Wilberforce1860 wrote:The value is determined by mutual agreement between buyer and seller. We refer to the value as a price.
Wrong. What
value a particular commodity may have for any particular individual, need not have
any relation to price whatsoever. It's possible for someone to value a low price commodity highly, possibly because that commodity confers huge benefits, whilst not valuing an expensive commodity very highly at all, possibly because that commodity turns out, upon use, to be far less fit for purpose than the price nominally suggested at purchase time.
Wilberforce1860 wrote:And yes, until someone actually buys the orange, the price is just an idea, and hence immaterial.
Yawn. Go back and read my discourse on
processes again.
Wilberforce1860 wrote:But as soon as the purchase is made, something we typically view as a medium of exchange, for example, money, is changes hands. Money is typically viewed as a liquid asset, easily convertible to a tangible or intangible asset.
You do realise that I and others here were mastering these concepts at 11 years of age?
Wilberforce1860 wrote:ADParker wrote:Or does it rather simply mean that value is something people does in regards to objects like oranges; they value then to various degrees depending on the circumstances (for example the value of the same orange is far greater too someone in greater need of substance that for someone without hunger.) With thoughts and feelings and value alike one can not find any material hints of them because they are functions of material objects, not objects ("material" or otherwise.)
But okay, so thoughts are private unless we willingly or unwillingly expose them. What of it?
Only that, because we have an example (thoughts and feelings) of something that exists, but cannot be detected unless voluntarily revealed, there may be other such things. It doesn't mean that there are, but it points to a direction to investigate.
No it doesn't. Not least because those neuroscientists are waiting to destroy your apologetics again.
Wilberforce1860 wrote:Just because we can't observe or detect something, it doesn't mean it isn't real. Of course, we need
some reason to believe
Here's a clue for you. We don't "do"
belief. I think it should be pretty obvious why, particularly if you've read any of my numerous posts on the subject.

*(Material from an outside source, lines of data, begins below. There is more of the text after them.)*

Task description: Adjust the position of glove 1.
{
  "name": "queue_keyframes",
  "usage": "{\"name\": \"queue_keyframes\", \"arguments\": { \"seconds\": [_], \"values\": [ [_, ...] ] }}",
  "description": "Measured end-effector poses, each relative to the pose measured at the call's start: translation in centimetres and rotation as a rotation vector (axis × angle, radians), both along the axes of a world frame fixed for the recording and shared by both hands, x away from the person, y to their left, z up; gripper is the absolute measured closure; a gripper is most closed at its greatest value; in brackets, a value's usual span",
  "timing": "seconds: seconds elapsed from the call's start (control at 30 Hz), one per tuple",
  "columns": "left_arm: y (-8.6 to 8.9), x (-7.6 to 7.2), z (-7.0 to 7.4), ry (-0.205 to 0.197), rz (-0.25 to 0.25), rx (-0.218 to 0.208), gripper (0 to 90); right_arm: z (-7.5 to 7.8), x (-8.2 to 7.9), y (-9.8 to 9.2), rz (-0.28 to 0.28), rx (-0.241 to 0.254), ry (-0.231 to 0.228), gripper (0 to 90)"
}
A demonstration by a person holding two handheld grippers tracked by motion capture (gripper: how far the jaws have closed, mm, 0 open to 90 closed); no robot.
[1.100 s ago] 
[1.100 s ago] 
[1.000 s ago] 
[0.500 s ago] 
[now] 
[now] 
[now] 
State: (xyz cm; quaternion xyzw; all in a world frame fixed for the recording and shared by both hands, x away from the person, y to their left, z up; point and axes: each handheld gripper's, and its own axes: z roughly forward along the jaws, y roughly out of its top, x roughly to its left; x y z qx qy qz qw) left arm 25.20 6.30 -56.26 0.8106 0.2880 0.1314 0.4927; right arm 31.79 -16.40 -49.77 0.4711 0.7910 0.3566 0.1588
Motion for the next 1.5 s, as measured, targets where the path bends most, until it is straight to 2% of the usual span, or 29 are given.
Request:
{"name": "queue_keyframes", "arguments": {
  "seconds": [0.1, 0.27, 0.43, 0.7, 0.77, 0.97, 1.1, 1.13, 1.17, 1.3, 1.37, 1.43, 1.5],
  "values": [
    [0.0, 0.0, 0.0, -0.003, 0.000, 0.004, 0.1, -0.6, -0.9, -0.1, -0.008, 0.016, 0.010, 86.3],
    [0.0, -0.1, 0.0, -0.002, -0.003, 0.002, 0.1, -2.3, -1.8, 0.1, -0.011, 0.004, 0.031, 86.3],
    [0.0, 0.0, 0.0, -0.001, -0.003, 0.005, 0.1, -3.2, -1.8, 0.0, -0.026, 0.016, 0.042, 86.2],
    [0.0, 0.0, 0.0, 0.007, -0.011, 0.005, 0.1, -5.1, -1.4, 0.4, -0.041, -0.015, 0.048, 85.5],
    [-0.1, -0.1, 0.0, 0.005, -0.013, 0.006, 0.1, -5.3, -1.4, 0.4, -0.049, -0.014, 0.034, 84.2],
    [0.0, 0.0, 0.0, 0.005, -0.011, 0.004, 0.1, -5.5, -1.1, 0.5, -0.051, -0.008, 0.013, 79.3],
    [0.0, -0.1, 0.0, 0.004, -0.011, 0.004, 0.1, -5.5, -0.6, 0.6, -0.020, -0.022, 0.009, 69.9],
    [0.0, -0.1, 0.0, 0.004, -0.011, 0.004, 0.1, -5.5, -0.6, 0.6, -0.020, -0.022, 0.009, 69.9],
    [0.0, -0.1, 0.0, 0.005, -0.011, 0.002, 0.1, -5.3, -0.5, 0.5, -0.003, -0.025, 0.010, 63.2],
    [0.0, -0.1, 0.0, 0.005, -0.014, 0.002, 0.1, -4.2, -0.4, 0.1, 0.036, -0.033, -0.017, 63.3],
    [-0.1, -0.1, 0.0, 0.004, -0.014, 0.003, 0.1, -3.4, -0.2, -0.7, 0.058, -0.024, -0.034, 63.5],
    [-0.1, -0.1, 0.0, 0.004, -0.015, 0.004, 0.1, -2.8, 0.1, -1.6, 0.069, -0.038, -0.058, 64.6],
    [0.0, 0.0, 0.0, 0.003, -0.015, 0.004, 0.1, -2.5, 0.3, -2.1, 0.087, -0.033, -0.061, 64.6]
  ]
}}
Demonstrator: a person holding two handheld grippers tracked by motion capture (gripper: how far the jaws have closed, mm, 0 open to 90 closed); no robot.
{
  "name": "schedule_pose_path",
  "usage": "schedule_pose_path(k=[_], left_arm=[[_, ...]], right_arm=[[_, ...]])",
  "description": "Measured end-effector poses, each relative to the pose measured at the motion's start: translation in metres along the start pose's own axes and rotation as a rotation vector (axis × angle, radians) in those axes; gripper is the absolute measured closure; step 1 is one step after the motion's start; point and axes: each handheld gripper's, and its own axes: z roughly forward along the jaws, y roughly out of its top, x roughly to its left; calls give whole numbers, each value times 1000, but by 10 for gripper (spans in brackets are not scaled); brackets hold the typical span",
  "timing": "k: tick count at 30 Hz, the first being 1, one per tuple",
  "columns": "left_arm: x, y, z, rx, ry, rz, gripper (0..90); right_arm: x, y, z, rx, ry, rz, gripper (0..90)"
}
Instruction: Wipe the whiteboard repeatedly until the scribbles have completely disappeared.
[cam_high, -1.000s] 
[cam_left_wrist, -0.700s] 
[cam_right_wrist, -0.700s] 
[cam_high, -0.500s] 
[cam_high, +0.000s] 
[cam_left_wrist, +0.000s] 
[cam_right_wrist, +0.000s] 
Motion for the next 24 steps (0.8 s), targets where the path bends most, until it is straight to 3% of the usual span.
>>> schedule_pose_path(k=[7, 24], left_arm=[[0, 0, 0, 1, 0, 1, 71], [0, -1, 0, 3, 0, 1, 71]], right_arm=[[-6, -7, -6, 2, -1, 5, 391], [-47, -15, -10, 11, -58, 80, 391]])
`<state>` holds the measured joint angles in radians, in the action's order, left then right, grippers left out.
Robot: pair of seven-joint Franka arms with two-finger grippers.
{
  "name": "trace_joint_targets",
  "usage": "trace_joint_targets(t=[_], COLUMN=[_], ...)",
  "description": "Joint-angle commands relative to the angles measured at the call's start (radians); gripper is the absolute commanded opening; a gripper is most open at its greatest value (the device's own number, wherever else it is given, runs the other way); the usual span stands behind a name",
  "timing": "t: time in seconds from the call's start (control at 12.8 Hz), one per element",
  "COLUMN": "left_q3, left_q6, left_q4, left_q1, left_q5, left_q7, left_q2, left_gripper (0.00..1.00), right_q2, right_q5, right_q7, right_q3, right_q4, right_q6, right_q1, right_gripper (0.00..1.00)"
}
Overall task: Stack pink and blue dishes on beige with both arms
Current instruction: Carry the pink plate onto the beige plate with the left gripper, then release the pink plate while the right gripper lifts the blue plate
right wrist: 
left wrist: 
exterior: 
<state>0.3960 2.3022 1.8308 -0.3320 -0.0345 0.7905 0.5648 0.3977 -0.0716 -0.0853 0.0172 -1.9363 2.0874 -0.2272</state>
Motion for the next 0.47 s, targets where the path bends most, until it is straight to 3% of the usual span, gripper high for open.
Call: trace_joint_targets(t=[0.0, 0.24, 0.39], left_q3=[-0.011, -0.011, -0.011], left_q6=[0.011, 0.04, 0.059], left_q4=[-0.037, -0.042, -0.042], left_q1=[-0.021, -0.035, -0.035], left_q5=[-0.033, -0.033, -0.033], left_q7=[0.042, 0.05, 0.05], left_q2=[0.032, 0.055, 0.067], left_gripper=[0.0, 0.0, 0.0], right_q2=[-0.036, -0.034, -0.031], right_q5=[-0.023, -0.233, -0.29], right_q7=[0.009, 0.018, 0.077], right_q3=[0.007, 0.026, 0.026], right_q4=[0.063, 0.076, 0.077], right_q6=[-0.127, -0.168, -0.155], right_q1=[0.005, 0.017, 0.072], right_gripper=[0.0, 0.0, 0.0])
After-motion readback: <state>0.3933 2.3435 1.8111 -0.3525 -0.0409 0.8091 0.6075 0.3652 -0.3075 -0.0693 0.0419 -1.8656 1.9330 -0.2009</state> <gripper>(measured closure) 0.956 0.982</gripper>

Wilberforce1860 wrote:some type of evidence.
Oh wait, when we have
evidence to support a postulate,
belief is superfluous to requirements and irrelevant. Another elementary concept for you to learn.
Wilberforce1860 wrote:But that is not the subject of this thread.
Given that this thread has covered a pretty wide remit thus far, from cosmology to economics, I think your attempts to dictate the content thereof are futile.
Wilberforce1860 wrote:This is just a point for future reference.
Thus far, I'm still waiting to see where this grand exercise in circumlocution you're pursuing is purportedly leading. Unless this is an extremely long-winded attempt at apologetics of the sort we've seen before, consisting of "immaterial entities exist, therefore material based science doesn't have all the answers, therefore my magic man is real".
Is this the point you're taking the mother of all scenic routes to reach?